━━━ Dataset section

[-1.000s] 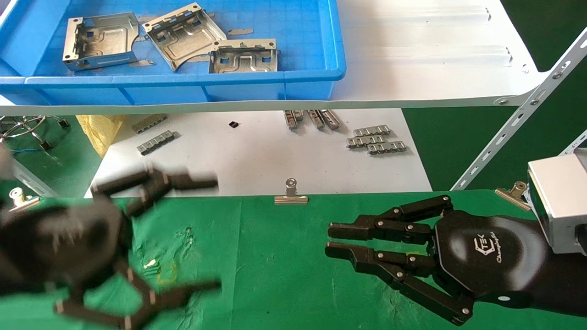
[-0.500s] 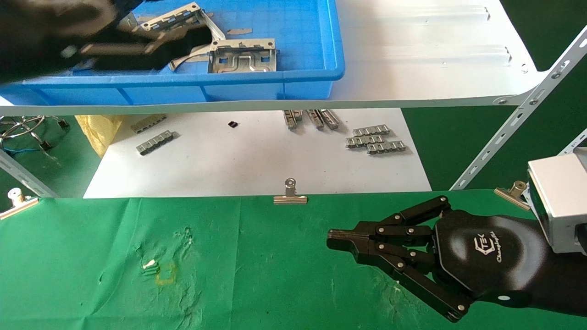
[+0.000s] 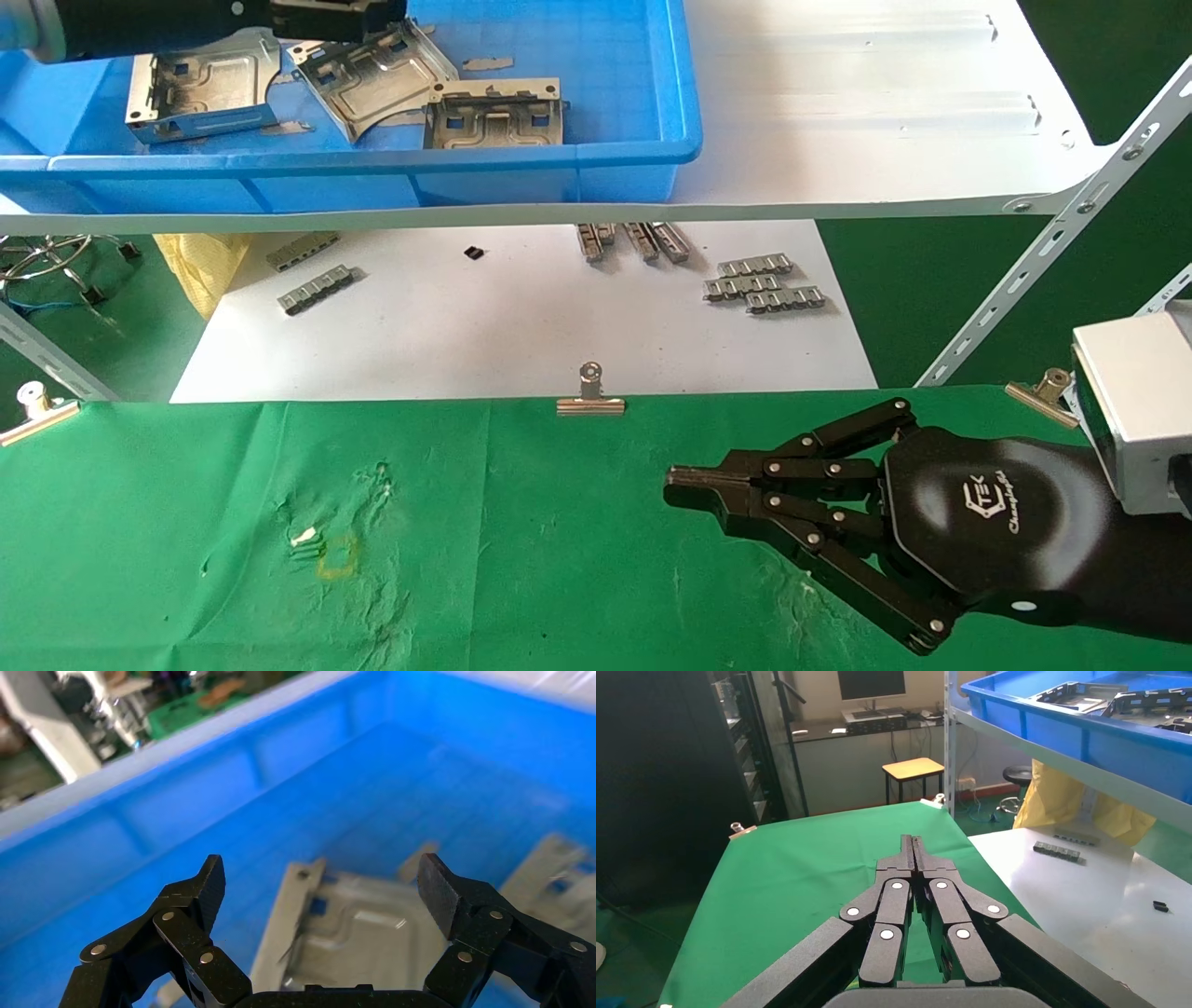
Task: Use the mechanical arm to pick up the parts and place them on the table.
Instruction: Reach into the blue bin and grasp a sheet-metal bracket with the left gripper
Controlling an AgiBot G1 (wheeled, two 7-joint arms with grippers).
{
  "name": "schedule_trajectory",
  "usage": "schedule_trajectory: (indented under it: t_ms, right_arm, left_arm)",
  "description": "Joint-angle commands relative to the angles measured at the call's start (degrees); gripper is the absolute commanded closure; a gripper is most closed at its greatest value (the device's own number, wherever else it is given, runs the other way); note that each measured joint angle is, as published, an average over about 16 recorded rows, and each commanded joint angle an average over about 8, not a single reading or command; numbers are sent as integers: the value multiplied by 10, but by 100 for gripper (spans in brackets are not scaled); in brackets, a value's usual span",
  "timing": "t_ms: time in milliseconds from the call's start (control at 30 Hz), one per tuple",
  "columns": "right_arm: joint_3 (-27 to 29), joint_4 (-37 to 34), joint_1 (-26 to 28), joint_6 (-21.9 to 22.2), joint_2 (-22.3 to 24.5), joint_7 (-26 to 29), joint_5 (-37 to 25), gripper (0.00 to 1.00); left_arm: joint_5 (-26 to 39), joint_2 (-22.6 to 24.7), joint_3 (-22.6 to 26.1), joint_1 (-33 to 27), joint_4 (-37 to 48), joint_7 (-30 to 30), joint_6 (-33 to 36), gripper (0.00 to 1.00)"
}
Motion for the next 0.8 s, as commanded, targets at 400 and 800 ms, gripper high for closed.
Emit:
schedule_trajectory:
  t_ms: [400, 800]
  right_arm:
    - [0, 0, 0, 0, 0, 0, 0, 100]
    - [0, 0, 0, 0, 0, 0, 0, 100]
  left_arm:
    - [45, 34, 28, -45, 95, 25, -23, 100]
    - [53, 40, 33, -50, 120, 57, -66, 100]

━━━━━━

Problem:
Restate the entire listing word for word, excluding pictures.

Finished task:
[-1.000s] 
[-0.500s] 
[+0.000s] 
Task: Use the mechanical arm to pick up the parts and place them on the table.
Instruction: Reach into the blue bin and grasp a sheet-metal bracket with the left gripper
Controlling an AgiBot G1 (wheeled, two 7-joint arms with grippers).
{
  "name": "schedule_trajectory",
  "usage": "schedule_trajectory: (indented under it: t_ms, right_arm, left_arm)",
  "description": "Joint-angle commands relative to the angles measured at the call's start (degrees); gripper is the absolute commanded closure; a gripper is most closed at its greatest value (the device's own number, wherever else it is given, runs the other way); note that each measured joint angle is, as published, an average over about 16 recorded rows, and each commanded joint angle an average over about 8, not a single reading or command; numbers are sent as integers: the value multiplied by 10, but by 100 for gripper (spans in brackets are not scaled); in brackets, a value's usual span",
  "timing": "t_ms: time in milliseconds from the call's start (control at 30 Hz), one per tuple",
  "columns": "right_arm: joint_3 (-27 to 29), joint_4 (-37 to 34), joint_1 (-26 to 28), joint_6 (-21.9 to 22.2), joint_2 (-22.3 to 24.5), joint_7 (-26 to 29), joint_5 (-37 to 25), gripper (0.00 to 1.00); left_arm: joint_5 (-26 to 39), joint_2 (-22.6 to 24.7), joint_3 (-22.6 to 26.1), joint_1 (-33 to 27), joint_4 (-37 to 48), joint_7 (-30 to 30), joint_6 (-33 to 36), gripper (0.00 to 1.00)"
}
Motion for the next 0.8 s, as commanded, targets at 400 and 800 ms, gripper high for closed.
Emit:
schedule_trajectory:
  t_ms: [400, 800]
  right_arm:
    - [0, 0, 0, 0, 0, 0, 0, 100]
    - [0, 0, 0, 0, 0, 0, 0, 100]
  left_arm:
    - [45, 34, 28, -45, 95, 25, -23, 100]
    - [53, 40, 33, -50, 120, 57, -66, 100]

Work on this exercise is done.